[Records from a data collection]
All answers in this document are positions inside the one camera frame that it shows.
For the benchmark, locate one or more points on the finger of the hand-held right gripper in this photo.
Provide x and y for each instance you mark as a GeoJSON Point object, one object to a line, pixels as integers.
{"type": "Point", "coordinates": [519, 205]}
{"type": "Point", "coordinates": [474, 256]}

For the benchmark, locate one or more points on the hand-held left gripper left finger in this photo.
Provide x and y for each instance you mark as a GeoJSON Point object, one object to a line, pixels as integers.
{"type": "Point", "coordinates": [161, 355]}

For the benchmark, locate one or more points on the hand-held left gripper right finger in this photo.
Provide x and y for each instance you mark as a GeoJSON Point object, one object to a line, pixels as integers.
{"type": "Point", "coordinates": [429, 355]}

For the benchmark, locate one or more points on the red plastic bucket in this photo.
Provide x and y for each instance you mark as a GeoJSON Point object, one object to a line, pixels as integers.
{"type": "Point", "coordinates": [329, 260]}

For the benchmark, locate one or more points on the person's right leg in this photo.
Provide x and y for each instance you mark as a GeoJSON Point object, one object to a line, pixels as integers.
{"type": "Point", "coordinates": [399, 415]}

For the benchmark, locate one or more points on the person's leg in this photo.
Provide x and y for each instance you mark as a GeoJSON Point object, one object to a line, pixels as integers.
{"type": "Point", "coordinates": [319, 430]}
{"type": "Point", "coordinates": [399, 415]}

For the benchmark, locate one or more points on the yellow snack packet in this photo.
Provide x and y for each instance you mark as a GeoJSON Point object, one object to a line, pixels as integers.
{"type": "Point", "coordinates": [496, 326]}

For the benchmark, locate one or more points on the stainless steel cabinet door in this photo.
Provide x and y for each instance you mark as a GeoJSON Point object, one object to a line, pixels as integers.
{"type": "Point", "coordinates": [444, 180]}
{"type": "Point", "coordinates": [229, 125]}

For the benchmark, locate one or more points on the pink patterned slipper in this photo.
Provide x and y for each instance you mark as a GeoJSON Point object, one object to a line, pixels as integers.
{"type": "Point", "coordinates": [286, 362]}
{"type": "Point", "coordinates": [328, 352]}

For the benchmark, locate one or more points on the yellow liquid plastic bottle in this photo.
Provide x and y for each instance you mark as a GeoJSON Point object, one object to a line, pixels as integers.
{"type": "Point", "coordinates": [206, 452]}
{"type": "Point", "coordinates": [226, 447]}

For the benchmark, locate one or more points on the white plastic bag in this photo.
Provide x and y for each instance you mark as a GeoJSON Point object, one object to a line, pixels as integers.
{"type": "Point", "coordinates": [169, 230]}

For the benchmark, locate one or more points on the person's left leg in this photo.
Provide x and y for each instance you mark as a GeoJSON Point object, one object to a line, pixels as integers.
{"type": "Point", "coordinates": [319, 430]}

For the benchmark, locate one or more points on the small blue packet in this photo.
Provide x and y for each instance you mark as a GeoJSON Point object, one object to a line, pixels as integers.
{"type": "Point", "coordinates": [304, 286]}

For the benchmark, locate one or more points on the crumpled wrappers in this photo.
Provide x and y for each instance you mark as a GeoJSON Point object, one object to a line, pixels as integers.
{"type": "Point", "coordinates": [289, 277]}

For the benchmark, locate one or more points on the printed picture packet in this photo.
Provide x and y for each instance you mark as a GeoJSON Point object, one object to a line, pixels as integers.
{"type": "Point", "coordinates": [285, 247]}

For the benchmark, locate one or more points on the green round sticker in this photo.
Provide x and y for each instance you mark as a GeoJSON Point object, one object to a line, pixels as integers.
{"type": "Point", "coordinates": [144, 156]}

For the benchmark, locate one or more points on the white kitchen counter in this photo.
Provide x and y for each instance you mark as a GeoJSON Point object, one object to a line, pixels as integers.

- _What you have to do_: Print all of the entries exactly as they are written.

- _Task output_:
All answers in this document are positions inside the one camera frame that it shows.
For the benchmark, locate one or more points on the finger of the hand-held right gripper in this photo.
Provide x and y for each instance you mark as a GeoJSON Point object, one object to a line, pixels as integers.
{"type": "Point", "coordinates": [519, 205]}
{"type": "Point", "coordinates": [474, 256]}

For the benchmark, locate one or more points on the hand-held left gripper left finger in this photo.
Provide x and y for each instance you mark as a GeoJSON Point object, one object to a line, pixels as integers.
{"type": "Point", "coordinates": [161, 355]}

For the benchmark, locate one or more points on the hand-held left gripper right finger in this photo.
Provide x and y for each instance you mark as a GeoJSON Point object, one object to a line, pixels as integers.
{"type": "Point", "coordinates": [429, 355]}

For the benchmark, locate one or more points on the red plastic bucket in this photo.
Provide x and y for each instance you mark as a GeoJSON Point object, one object to a line, pixels as integers.
{"type": "Point", "coordinates": [329, 260]}

For the benchmark, locate one or more points on the person's right leg in this photo.
Provide x and y for each instance you mark as a GeoJSON Point object, one object to a line, pixels as integers.
{"type": "Point", "coordinates": [399, 415]}

For the benchmark, locate one or more points on the person's leg in this photo.
Provide x and y for each instance you mark as a GeoJSON Point object, one object to a line, pixels as integers.
{"type": "Point", "coordinates": [319, 430]}
{"type": "Point", "coordinates": [399, 415]}

For the benchmark, locate one or more points on the yellow snack packet in this photo.
Provide x and y for each instance you mark as a GeoJSON Point object, one object to a line, pixels as integers.
{"type": "Point", "coordinates": [496, 326]}

For the benchmark, locate one or more points on the stainless steel cabinet door in this photo.
Provide x and y for each instance you mark as a GeoJSON Point object, one object to a line, pixels as integers.
{"type": "Point", "coordinates": [444, 180]}
{"type": "Point", "coordinates": [229, 125]}

For the benchmark, locate one or more points on the pink patterned slipper in this photo.
Provide x and y for each instance you mark as a GeoJSON Point object, one object to a line, pixels as integers.
{"type": "Point", "coordinates": [286, 362]}
{"type": "Point", "coordinates": [328, 352]}

For the benchmark, locate one or more points on the yellow liquid plastic bottle in this photo.
Provide x and y for each instance you mark as a GeoJSON Point object, one object to a line, pixels as integers.
{"type": "Point", "coordinates": [206, 452]}
{"type": "Point", "coordinates": [226, 447]}

For the benchmark, locate one or more points on the white plastic bag in this photo.
Provide x and y for each instance you mark as a GeoJSON Point object, one object to a line, pixels as integers.
{"type": "Point", "coordinates": [169, 230]}

For the benchmark, locate one or more points on the person's left leg in this photo.
Provide x and y for each instance you mark as a GeoJSON Point object, one object to a line, pixels as integers.
{"type": "Point", "coordinates": [319, 430]}

For the benchmark, locate one or more points on the small blue packet in this photo.
Provide x and y for each instance you mark as a GeoJSON Point object, one object to a line, pixels as integers.
{"type": "Point", "coordinates": [304, 286]}

For the benchmark, locate one or more points on the crumpled wrappers in this photo.
Provide x and y for each instance you mark as a GeoJSON Point object, one object to a line, pixels as integers.
{"type": "Point", "coordinates": [289, 277]}

For the benchmark, locate one or more points on the printed picture packet in this photo.
Provide x and y for each instance you mark as a GeoJSON Point object, one object to a line, pixels as integers.
{"type": "Point", "coordinates": [285, 247]}

For the benchmark, locate one or more points on the green round sticker in this photo.
Provide x and y for each instance you mark as a GeoJSON Point object, one object to a line, pixels as integers.
{"type": "Point", "coordinates": [144, 156]}

For the benchmark, locate one or more points on the white kitchen counter in this photo.
Provide x and y for each instance you mark as a GeoJSON Point object, one object to a line, pixels as integers.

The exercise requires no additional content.